The images are probably the most famous of the 21st century. Almost everyone remembers where they were when they heard the incredible news on September 11, 2001: The World Trade Center in New York, one of the central symbols of capitalism and the free world, has become the target of Islamist attacks.
Due to the precisely planned and executed terrorist attacks of September 11th – two passenger planes were hijacked and chased into the twin towers one after the other – these collapsed only 20 minutes apart; 2,753 people died. It was a sunny morning in New York, afternoon in Europe. The whole world sat in front of the television and stared in bewilderment at the incomprehensible events.
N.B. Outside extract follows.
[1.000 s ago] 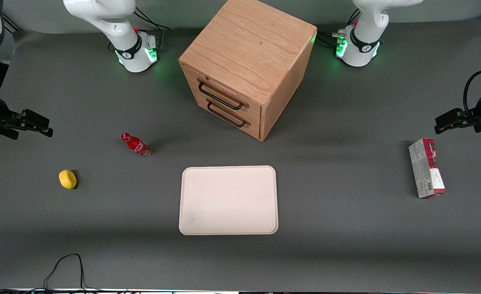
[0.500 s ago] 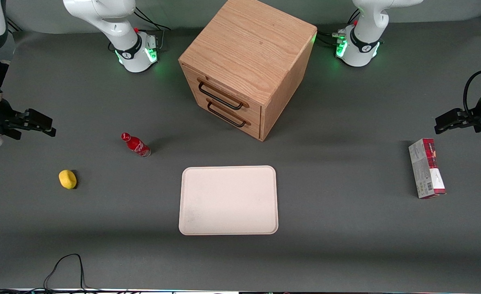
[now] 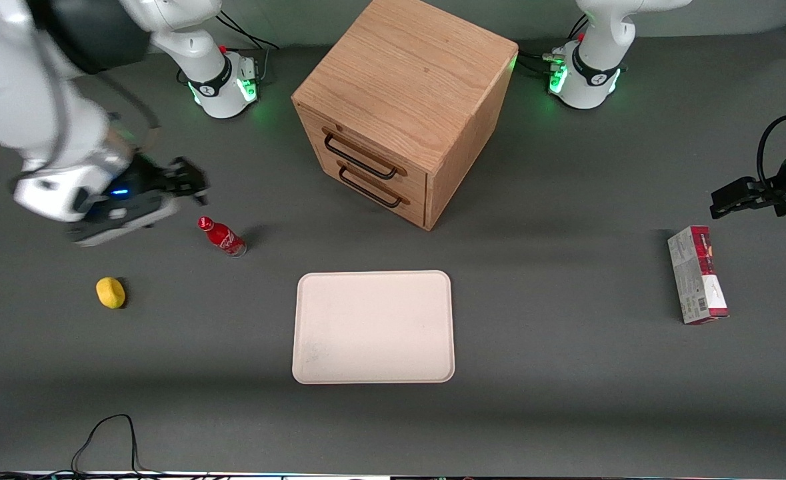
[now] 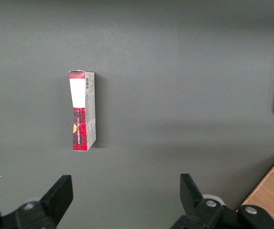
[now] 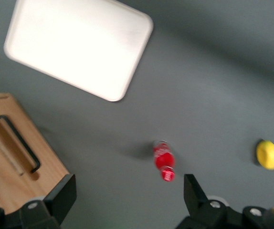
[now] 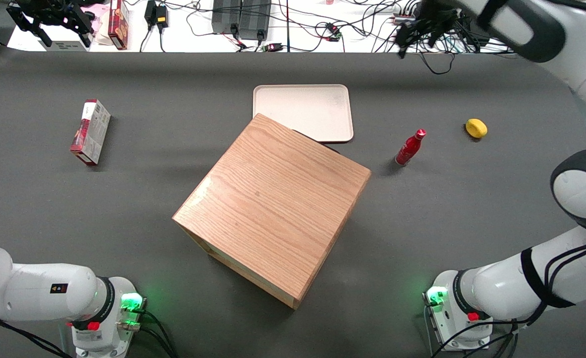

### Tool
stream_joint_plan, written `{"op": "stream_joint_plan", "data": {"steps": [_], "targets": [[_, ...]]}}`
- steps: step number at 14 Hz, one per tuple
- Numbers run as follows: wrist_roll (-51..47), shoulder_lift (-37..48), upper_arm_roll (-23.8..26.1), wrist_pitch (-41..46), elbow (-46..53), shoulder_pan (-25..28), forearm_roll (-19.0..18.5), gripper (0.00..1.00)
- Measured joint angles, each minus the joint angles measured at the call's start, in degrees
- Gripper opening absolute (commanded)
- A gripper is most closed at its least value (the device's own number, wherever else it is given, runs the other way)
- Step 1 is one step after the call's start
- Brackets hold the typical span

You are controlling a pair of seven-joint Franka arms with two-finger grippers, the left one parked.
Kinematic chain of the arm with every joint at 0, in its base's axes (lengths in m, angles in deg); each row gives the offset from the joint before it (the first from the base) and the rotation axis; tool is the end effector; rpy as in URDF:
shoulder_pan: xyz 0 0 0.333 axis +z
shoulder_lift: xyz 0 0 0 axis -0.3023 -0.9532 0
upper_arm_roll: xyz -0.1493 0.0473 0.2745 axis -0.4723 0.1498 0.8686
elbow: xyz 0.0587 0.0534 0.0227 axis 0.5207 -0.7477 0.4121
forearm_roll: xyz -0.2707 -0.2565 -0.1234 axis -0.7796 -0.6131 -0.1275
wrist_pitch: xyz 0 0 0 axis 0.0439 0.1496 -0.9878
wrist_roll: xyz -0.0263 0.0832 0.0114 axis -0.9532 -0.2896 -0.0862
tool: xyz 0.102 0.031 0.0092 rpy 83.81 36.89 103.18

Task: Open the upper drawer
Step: 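Move the right gripper toward the upper drawer's black handle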

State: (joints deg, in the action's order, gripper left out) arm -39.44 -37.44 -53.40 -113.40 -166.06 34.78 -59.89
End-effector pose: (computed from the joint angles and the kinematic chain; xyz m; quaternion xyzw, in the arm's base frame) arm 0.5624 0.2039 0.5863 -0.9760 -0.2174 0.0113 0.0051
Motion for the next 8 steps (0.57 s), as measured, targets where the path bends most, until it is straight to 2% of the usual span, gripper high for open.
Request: {"op": "stream_joint_plan", "data": {"steps": [5,8], "targets": [[2.3,-3.2,0.2,-0.2,0.4,12.7,0.8,1.00],[7.9,-4.5,0.2,-1.1,0.4,17.4,0.8,1.00]]}}
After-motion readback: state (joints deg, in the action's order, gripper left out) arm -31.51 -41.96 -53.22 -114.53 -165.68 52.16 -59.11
A Goliath overthrown by a David
There were 102 minutes between the first tower being hit and the second tower collapsing. A good hour and a half, during which the feeling of supposed security in the western world shattered. This “huge success” by Osama bin Laden’s al-Qaeda organization in the United States was part of a whole series of attacks in recent years. But in his sheer size and despicable, lethal calculations, he was a beacon for Islamist terrorism worldwide.
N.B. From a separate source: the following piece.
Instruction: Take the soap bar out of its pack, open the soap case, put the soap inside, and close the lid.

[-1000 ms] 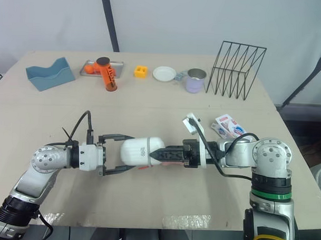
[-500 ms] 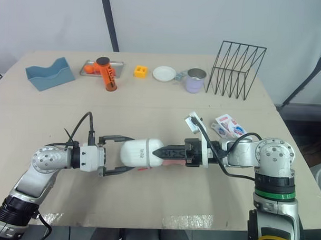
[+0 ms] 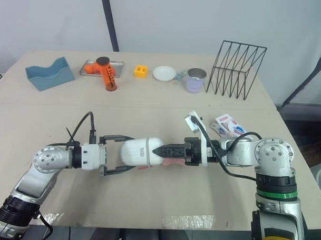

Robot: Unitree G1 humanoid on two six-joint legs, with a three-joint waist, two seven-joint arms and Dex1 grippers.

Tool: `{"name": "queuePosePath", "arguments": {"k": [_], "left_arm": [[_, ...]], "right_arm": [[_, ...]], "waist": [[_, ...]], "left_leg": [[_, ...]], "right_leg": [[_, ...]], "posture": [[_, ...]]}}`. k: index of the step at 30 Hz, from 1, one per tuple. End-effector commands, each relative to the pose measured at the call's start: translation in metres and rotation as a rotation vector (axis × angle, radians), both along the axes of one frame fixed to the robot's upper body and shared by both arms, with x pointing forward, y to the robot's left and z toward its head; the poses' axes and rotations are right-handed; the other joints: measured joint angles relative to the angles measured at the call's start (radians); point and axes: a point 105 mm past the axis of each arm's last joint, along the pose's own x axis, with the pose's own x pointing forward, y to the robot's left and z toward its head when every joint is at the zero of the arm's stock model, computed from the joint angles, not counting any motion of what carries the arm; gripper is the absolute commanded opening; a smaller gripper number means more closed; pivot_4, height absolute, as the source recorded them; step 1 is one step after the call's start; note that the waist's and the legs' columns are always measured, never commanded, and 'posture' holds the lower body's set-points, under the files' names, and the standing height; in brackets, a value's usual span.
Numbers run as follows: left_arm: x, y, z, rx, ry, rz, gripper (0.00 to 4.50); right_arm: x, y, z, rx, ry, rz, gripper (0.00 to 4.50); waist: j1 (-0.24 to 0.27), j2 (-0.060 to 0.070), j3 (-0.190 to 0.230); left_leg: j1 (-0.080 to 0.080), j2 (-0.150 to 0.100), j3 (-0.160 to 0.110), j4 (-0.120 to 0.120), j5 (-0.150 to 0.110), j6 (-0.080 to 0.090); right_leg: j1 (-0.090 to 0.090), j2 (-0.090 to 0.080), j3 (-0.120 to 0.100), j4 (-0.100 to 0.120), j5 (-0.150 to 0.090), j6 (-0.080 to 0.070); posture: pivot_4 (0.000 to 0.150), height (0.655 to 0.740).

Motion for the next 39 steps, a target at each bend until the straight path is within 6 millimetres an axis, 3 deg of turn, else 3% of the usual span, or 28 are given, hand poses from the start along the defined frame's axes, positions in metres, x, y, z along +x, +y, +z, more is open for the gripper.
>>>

The twin towers of the World Trade Center represented the capitalist giant USA; for New York, the world capital of the free world; for the enemy image par excellence in the West. A Goliath brought down by a David with a (technological) slingshot.
As early as September 1962, the Japanese-American architect Minoru Yamasaki (1912-1986) was commissioned to manage the WTC project. The cornerstone was laid in August 1966. It is ironic that the designer of what would become the tallest building in the world was afraid of heights.
Maybe that’s why he chose very slim windows, only 46 centimeters wide, as a stylistic device for the World Trade Center. They made the twin towers appear windowless and accounted for less than a third of the facade area. A total of 43,600 windows were installed – windows from which, on that horrible September 11, 2001, people jumped in desperation from the flames and deadly smoke.
When the first tenants moved into the North Tower (WTC 1) in December 1970, it wasn’t quite finished yet. In July 1971 the shell of the South Tower (WTC 2) was completed. The official inauguration of the WTC took place on April 4, 1973 – and even then it took another four years until it was fully completed in 1977. About 50,000 people from 28 countries worked in the World Trade Center.
In addition, about 140,000 visitors came daily for the view in the restaurants of the twin towers. The 417 meter high North Tower replaced the 1931 completed and 381 meter high Empire State Building as the tallest building in the world.
But as early as 1974, the World Trade Center had to cede the prestigious title to the 442-meter Sears Tower in Chicago. With the respective increase in antenna masts on the roof, the competition dragged on until the year 2000 and up to 527 meters.
Not the first attack on the World Trade Center
Around 200,000 tons of steel and 325,000 cubic meters of concrete were used in the construction of the Twin Towers. The construction should withstand hurricanes with wind speeds of 300 kilometers per hour – and the worst earthquakes. At that time, in the early 1970s, there was no such thing as a “bombardment” with huge passenger planes. The north and south towers each had 99 elevators, almost a quarter of which reached speeds of up to almost 30 kilometers per hour. They were of no use in the 9/11 conflagration.
It wasn’t the first al Qaeda attack on the World Trade Center.
In February 1993, six terrorists detonated a 700-kilo bomb in the North Tower’s underground car park; six people died. The goal was probably actually to collapse the north tower and let it fall on the south tower. But the explosive power was too low for that.
It was not until eight and a half years later that the hated symbol of the western world crumbled to dust – in the second attempt.